BeritaPerbankan – Asosiasi Pengelola Pusat Belanja Indonesia (APPBI) mengusulkan kepada pemerintah untuk membatalkan atau setidaknya menunda rencana kenaikan tarif Pajak Pertambahan Nilai (PPN) dari 11% menjadi 12% yang direncanakan mulai Januari 2025.
Menurut Ketua Umum APPBI, Alphonzus Widjaja, waktu pelaksanaan kenaikan tarif tersebut kurang tepat. Dikatakannya bahwa meskipun tingkat kunjungan relatif stabil, dampak nyata dari kenaikan tarif PPN ini akan terasa pada transaksi dan pendapatan para pelaku usaha.
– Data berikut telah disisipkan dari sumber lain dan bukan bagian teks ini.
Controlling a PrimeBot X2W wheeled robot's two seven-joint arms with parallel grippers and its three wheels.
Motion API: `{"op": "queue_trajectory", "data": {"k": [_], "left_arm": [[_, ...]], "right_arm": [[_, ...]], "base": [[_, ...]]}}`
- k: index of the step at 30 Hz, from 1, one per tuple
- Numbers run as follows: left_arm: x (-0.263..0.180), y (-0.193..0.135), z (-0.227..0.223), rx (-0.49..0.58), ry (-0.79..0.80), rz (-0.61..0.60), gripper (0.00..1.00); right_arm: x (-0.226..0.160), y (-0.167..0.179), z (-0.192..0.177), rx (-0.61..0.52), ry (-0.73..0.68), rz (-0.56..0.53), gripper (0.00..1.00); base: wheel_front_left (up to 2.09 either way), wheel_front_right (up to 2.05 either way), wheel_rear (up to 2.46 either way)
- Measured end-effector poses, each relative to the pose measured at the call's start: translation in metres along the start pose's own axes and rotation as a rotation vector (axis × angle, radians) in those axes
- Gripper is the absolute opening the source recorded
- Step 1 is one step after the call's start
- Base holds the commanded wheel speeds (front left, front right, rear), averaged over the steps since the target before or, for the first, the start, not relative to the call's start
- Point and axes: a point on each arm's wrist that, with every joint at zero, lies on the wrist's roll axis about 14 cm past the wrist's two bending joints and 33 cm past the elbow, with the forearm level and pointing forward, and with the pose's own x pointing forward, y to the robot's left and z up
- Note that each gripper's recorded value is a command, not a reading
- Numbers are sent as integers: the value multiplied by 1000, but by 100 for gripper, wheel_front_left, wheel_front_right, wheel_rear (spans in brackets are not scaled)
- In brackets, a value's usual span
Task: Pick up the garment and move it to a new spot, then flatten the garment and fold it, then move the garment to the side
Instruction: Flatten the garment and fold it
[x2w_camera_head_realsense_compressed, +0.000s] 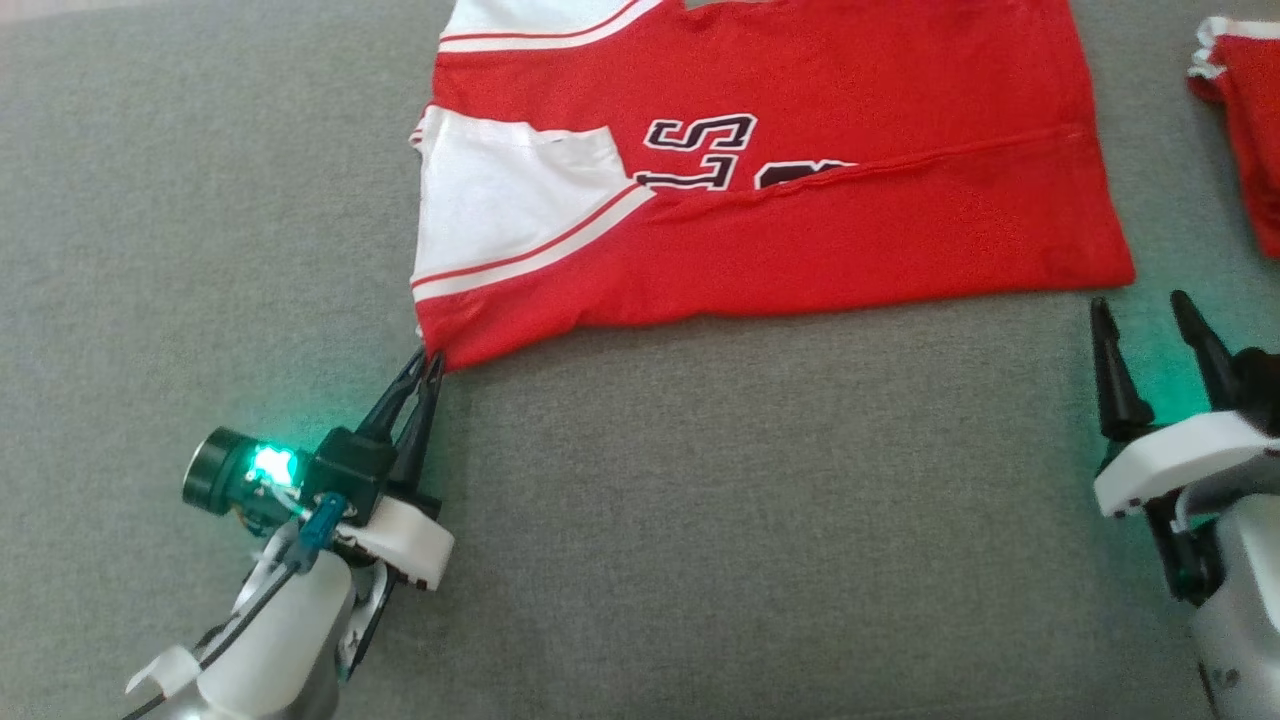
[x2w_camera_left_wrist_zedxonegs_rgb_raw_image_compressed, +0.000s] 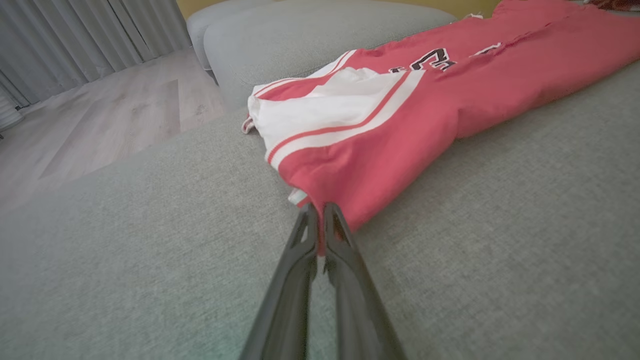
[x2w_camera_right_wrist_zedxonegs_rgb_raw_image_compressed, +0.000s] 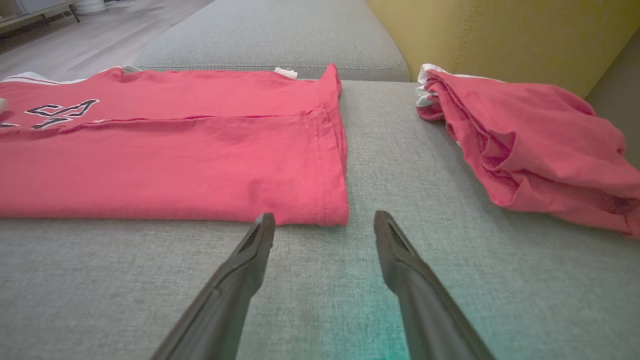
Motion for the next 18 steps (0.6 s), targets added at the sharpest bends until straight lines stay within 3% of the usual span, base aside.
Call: {"op": "queue_trajectory", "data": {"k": [10,13,14,16,17,18], "left_arm": [[-4,9,15,34,-55,18,0],[-5,9,17,44,-61,14,0],[-5,10,17,46,-62,14,0],[-7,10,19,48,-69,15,0],[-8,11,20,49,-71,17,0],[-8,12,21,51,-74,21,0]], "right_arm": [[25,-12,7,27,24,-15,100],[30,-10,-3,31,94,-8,100],[31,-8,-9,35,128,-3,94],[31,-2,-22,51,195,10,68],[32,0,-23,65,206,14,48],[33,1,-22,72,213,18,21]], "base": [[0,0,0],[0,0,0],[0,0,0],[0,0,0],[0,0,0],[0,0,0]]}}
Kondisi ini dianggap semakin membebani daya beli masyarakat, terutama di kalangan menengah ke bawah yang hingga kini masih tertekan.
Alphonzus menjelaskan sebenarnya daya beli masyarakat yang tertekan sudah nampak sejak awal 2024, namun pada semester pertama tahun ini, penjualan sempat terbantu oleh berbagai momentum seperti Tahun Baru, Pilpres yang berjalan lancar, Imlek, Ramadan, dan Idul Fitri yang menjadi puncak penjualan ritel. Meski begitu, pertumbuhan penjualan tetap tidak signifikan, hanya mencapai satu digit dibandingkan tahun 2023.
Setelah Idul Fitri, menurutnya, Indonesia biasanya memasuki masa low season, tetapi tahun ini kondisi tersebut terasa lebih berat akibat penurunan daya beli masyarakat kelas menengah ke bawah.
Karena itu, APPBI meminta pemerintah mempertimbangkan kembali kebijakan kenaikan PPN ini. Menurut Alphonzus, kebijakan yang berpotensi memperburuk daya beli masyarakat, khususnya kalangan menengah bawah, sebaiknya ditunda atau dibatalkan.
Ia juga mengkritik kebijakan lain yang dinilai membebani masyarakat, seperti isu Tabungan Perumahan Rakyat (Tapera) dan berbagai pemotongan terkait asuransi maupun STNK. “Kebijakan-kebijakan seperti itu mengurangi uang yang dimiliki masyarakat, khususnya dari kelas menengah bawah. Hal ini sebaiknya dikurangi, ditiadakan, atau ditunda agar tidak semakin menambah beban mereka, termasuk rencana kenaikan tarif PPN ini,” tegas Alphonzus.